We typically will remove downspouts, but only remove gutters if the fascia is in bad shape. Even then, we'll only try to re-use the gutters if they are simple runs, straight or with short returns.

Usually, if the fascia is in bad shape, the gutters need to be replaced anyway. We'll remove the gutters, fix, prep, prime, and paint the fascia and then turn the gutter company loose to install new


----------



## canopainting (Feb 12, 2013)

I never remove unless new ones are being installed


----------



## TrueColors (Jul 30, 2010)

Never


Sent from my iPhone using Tapatalk


----------



## PRC (Aug 28, 2014)

We will only remove and reinstall copper half round and only if necessary. Downspouts always.


----------



## jprefect (Mar 4, 2015)

Almost never, but I've been working with a good carpenter lately, and he took one down to fix rot behind it, and make sure it was level (it caused the rot). We painted the gutters. 
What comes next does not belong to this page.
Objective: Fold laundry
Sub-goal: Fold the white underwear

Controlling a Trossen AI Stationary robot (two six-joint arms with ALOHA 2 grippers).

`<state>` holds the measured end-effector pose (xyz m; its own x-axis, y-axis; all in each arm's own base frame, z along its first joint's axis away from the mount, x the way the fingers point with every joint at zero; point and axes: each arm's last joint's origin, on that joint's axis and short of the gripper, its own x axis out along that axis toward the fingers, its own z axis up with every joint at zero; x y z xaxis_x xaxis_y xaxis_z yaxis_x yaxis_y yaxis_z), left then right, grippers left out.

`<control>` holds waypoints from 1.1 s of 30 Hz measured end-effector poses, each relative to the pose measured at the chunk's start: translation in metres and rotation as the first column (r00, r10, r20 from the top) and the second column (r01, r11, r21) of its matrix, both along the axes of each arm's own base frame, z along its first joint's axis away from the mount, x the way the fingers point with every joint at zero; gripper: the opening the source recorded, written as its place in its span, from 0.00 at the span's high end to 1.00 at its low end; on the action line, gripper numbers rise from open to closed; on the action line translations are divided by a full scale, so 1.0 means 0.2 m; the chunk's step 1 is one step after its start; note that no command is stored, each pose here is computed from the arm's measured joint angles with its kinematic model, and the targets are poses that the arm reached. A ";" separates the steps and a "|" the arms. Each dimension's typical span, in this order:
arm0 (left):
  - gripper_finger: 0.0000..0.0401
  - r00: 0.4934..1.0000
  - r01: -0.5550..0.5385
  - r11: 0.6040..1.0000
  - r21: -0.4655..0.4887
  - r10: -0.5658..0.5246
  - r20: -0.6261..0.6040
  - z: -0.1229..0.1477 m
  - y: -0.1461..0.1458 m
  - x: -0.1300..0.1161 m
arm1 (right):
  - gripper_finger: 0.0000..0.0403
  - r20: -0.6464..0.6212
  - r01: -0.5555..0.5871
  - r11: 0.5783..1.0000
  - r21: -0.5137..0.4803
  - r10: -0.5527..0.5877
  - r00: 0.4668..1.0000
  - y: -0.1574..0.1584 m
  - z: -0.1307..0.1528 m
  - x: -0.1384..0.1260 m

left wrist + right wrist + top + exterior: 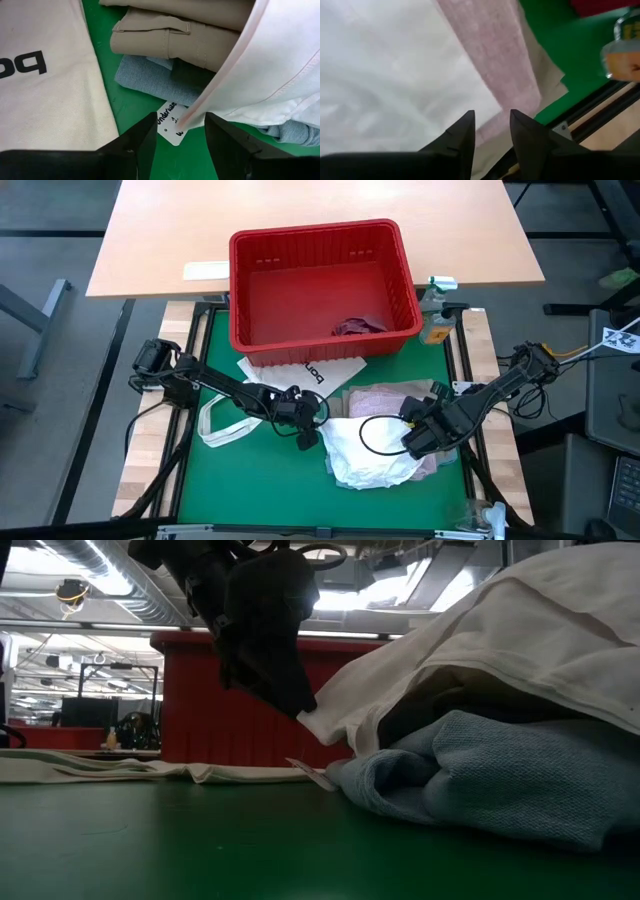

Often take down downspouts though


----------



## allaboutfun (Apr 2, 2015)

Kinda like washing the inside of your tires  

Sent from my SM-G900V using Tapatalk


----------



## centralalbertapaint (Jun 30, 2015)

I never remove eaves, HO would have to pay extra for that and I have yet to work for one that would. Downspouts, we always remove, simply because you have to paint behind them, job would not look very nice if we didn't.


----------



## Gough (Nov 24, 2010)

jprefect said:


> Almost never, but I've been working with a good carpenter lately, and he took one down to fix rot behind it, and make sure it was level (it caused the rot). We painted the gutters.
> 
> Often take down downspouts though


I'd be concerned about how good a carpenter was if he installed gutters level.


----------



## BPC (Jan 1, 2015)

Why would painters remove gutter. That would make us gutter techs.


----------



## HD painting (May 27, 2013)

Nope. That's seems like a big liability to me. 
Pulling Downspouts sounds logical. We usually ran paper behind them and wrap around. Takes time but so does everything


----------



## Gurnoe (Sep 5, 2015)

I had to take down 3 story tall downspouts on an exterior recently - that was bad enough.


----------



## lilpaintchic (Jul 9, 2014)

Nope. Pull the downspouts, but not the gutters.


----------



## kmp (Jan 30, 2011)

No, don't take down gutters or downspouts. i have loosened screws on down spouts on occasion to get behind them but never take them off. And no primer 812 because some body doesn't take off down spouts doesn't make them blow and go and I resent that implication.


----------



## jacob33 (Jun 2, 2009)

Never unless new gutters are going up than we can remove them. CD why would your business coach think you should remove them? Did he think it was an add on or something to up sell? How is the coaching working out. Sorry to derail the thread but I think the answer is a resounding no to gutters being removed.


----------



## Primer812 (Jul 29, 2014)

Thanks for all the responses… I agree with the mentality of "if you touch it you own it" So from a liability point of view I get why most don't remove the gutter. (To many variables that could create unnecessary responsibility to your company.)


----------



## Epoxy Pro (Oct 7, 2012)

jacob33 said:


> CD why would your business coach think you should remove them? Did he think it was an add on or something to up sell? How is the coaching working out.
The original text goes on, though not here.